Superman is a video game where the player controls Clark Kent and superhero alias of Superman. On hearing about a bomb scare in Metropolis, Kent examines the situation and finds Superman's nemesis Lex Luthor leaving the scene as the waterfront bridge explodes. The goal is to repair the bridge which has split into thee parts, capture Luthor, and return to the Daily Planet as Kent in the shortest time possible. To capture a crook or carry Lois Lane and bridge pieces, the player must fly into them and release them by landing. Luthor and his henchmen are placed in jail by flying them into the jail bars while carrying them. Superman can be damaged by kryptonite satellites; if they touch him, he loses his ability to fly and can only be revived by interacting with Lois Lane. A helicopter also moves around Metropolis occasionally moving parts of the bridge around the map.

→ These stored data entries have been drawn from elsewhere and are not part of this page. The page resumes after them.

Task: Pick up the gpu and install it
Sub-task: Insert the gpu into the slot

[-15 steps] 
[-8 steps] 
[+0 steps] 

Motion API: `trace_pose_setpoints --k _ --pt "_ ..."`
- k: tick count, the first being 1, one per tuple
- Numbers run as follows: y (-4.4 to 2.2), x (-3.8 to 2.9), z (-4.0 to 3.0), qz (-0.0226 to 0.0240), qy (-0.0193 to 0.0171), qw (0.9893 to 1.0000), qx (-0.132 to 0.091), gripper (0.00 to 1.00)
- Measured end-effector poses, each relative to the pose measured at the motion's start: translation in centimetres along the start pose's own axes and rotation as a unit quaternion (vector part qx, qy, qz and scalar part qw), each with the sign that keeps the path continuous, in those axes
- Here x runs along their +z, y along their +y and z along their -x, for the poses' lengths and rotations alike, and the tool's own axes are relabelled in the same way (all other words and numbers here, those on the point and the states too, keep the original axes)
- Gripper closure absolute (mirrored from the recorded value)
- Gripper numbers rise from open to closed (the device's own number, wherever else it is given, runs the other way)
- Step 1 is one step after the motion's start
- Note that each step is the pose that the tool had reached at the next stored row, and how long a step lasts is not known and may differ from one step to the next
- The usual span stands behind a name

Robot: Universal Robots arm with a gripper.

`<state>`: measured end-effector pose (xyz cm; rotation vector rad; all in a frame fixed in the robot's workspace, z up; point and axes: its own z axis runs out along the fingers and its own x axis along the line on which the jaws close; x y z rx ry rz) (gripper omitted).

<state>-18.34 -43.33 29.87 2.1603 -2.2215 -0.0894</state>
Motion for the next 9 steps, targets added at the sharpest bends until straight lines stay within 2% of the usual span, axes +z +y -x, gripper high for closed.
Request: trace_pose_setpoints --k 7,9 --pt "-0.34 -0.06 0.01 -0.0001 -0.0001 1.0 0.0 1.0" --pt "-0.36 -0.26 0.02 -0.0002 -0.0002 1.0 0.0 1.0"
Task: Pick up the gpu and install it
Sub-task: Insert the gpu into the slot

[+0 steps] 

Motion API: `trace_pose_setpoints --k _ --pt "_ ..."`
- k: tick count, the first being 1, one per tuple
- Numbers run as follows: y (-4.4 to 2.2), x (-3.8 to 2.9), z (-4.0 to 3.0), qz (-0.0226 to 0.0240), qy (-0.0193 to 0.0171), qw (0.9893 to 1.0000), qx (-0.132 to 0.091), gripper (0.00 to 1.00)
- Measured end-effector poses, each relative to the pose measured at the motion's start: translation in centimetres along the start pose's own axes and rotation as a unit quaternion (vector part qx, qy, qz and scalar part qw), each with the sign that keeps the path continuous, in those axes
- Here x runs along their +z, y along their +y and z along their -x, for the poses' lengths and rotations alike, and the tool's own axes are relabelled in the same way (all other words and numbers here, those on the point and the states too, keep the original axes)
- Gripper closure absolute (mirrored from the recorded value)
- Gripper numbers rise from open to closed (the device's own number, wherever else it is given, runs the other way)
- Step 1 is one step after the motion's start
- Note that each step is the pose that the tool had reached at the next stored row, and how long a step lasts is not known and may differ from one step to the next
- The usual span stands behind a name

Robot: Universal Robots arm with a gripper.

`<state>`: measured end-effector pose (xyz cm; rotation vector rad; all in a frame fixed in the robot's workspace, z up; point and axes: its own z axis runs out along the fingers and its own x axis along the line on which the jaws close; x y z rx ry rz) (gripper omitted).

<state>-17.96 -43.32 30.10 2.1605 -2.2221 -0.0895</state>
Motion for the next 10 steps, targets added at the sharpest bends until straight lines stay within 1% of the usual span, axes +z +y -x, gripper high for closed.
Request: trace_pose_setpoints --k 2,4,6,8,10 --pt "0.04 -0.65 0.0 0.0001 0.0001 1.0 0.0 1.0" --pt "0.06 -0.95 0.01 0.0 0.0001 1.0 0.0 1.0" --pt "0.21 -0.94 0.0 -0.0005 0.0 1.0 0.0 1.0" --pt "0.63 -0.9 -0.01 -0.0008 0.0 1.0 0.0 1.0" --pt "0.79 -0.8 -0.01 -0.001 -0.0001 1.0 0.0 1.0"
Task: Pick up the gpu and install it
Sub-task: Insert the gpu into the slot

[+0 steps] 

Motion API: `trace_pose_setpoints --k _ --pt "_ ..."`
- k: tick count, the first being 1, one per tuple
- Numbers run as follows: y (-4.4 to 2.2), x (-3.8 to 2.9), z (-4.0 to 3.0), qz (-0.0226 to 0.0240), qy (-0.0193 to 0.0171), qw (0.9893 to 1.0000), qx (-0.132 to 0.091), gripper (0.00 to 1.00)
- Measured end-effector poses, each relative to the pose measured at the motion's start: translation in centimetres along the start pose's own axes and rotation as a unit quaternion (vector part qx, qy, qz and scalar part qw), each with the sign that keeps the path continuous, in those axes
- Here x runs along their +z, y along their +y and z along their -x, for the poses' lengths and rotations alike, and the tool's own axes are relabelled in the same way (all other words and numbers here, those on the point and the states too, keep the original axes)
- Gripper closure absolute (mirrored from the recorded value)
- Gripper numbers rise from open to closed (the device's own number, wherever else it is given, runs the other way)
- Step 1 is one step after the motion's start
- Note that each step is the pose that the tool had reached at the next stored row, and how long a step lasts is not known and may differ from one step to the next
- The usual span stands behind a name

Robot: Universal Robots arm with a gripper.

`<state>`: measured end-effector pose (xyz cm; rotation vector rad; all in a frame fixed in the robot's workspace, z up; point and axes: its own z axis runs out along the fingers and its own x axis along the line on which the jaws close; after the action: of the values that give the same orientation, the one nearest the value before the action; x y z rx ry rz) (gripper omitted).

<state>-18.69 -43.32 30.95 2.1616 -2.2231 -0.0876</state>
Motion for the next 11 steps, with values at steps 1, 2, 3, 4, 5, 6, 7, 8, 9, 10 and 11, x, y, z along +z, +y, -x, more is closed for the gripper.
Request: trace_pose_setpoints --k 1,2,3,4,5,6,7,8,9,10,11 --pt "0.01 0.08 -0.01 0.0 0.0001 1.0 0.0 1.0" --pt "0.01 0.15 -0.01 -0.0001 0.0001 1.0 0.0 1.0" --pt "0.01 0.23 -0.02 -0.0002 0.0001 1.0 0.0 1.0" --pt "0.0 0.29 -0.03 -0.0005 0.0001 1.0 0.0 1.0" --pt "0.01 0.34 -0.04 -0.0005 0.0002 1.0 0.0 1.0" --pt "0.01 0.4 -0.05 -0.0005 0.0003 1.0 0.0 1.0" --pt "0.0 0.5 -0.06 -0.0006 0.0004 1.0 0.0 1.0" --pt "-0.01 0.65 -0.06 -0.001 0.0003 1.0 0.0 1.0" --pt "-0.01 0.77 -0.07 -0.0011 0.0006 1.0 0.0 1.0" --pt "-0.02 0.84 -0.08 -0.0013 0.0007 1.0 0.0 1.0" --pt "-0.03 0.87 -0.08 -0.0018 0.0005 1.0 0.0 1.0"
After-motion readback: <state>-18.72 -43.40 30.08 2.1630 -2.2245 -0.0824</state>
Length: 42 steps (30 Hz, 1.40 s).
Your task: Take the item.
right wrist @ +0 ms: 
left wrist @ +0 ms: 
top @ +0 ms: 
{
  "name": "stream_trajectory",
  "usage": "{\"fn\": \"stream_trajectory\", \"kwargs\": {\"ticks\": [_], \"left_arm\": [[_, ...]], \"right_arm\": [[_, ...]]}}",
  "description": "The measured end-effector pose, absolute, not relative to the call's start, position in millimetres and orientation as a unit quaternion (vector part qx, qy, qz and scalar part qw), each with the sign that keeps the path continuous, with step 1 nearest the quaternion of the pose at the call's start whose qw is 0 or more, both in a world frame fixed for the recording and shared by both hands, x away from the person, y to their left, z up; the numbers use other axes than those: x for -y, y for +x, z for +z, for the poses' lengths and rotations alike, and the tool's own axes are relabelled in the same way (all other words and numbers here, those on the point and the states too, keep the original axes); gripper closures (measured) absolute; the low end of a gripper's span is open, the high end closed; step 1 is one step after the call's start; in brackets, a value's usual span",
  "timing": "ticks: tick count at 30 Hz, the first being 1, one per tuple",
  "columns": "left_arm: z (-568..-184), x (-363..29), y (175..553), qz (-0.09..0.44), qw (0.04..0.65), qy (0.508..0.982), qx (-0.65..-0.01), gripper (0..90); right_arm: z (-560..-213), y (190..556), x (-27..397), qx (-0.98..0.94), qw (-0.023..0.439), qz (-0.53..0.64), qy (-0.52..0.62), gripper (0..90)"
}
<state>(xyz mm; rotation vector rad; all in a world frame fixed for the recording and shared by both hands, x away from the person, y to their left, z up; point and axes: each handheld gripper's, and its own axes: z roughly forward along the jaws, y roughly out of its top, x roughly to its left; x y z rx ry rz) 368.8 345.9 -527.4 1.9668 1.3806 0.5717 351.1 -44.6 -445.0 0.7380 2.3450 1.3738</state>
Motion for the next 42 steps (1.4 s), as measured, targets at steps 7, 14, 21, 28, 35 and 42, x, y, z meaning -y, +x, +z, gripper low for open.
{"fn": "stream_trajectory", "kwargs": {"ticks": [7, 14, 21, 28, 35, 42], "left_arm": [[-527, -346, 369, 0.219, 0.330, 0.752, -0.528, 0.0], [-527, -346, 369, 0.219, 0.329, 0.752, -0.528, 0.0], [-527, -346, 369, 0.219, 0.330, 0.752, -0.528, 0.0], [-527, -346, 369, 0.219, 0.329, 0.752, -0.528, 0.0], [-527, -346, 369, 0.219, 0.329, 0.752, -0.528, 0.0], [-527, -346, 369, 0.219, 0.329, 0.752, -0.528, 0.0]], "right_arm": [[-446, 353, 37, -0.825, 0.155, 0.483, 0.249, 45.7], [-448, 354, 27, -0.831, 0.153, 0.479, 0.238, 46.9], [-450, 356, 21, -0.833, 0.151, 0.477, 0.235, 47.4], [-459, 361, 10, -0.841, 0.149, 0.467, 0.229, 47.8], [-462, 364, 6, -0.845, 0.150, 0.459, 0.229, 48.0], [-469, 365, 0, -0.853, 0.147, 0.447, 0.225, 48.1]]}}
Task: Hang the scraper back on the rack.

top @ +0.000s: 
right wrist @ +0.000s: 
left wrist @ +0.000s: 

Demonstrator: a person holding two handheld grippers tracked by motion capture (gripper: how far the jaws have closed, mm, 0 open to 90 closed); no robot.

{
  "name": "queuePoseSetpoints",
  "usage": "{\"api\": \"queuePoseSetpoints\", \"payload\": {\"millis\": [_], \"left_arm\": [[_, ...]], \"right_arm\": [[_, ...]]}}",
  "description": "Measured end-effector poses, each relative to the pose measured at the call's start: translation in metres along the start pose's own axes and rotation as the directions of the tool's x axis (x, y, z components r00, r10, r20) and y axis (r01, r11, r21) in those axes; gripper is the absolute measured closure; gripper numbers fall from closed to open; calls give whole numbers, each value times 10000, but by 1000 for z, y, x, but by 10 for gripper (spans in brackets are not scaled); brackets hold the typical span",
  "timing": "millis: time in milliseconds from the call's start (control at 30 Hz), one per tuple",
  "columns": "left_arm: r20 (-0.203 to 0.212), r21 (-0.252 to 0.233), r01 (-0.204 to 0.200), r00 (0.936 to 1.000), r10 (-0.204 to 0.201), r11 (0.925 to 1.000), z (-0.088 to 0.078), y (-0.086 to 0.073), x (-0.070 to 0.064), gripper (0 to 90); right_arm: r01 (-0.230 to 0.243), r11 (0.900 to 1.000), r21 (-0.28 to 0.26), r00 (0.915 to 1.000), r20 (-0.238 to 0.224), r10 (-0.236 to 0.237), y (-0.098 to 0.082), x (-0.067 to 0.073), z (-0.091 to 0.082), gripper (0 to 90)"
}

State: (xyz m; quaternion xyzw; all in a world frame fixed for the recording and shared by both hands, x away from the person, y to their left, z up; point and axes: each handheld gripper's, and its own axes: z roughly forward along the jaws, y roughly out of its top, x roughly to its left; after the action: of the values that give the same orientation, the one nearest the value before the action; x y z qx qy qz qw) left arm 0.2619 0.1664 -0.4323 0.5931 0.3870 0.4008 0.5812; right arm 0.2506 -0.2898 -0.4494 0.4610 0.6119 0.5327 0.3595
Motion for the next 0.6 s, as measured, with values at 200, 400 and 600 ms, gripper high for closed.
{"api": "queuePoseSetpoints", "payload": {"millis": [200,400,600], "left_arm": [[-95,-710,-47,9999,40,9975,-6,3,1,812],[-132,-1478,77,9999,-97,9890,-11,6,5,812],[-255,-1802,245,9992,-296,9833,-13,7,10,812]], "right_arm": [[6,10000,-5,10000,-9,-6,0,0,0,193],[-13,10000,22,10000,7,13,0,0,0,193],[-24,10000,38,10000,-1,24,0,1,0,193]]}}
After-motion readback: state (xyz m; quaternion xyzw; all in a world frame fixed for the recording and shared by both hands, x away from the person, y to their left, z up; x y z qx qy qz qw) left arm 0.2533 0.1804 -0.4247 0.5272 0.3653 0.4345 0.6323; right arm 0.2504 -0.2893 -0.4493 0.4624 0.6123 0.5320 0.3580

The game was made prior to the introduction of side-scrolling, leading to the player moving from screen to screen and arriving on the next frame for them to enter a new block of Metropolis. A miniature map consisting of six markers is at the top of the playing field representing city blocks, with the largest marker showing Luthor or one of his henchmen. Each of these areas is connected on four adjoining sides, which can be traversed by flying up, down, left and right through the screens. The player can also traverse through a subway for quicker travel. After entering through a subway door way, travelling upward off screen through different area differentiated by their colors, then exiting by moving off screen left, right or down.

The player can enable Superman's x-ray vision allowing him to see any of the four adjoining frames. While viewing these, Superman cannot move but can still be hit by kryptonite satellites.

Development
In 1976, Warner Communications accuired Atari for $28 million. Warner Communications owned the rights to DC Comics and their characters such as Superman. The market for comics was shrinking during this period and for the first-time, licensing the characters became more profitable, specifically in comparison to the film rentals for the 1978 film Superman. Warner Communications wanted Atari to follow their financially successful film up with a prompt video game tie-in. According to Jessica Aldred in the book Before the Crash, Superman was the first film-licensed game for the Atari VCS, while Ian Bogost and Nick Monfort in their book Chasing the Beam (2009) stated that it was not clear that the game was based on the film. Carl Wilson wrote in The Superhero Multiverse that Mario Puzo's contract had mandated that his story for the Superman film was not to be adapted into any other form as well as finding that the brief plot summary of the game did not relate to any specific Superman comic story running at that period.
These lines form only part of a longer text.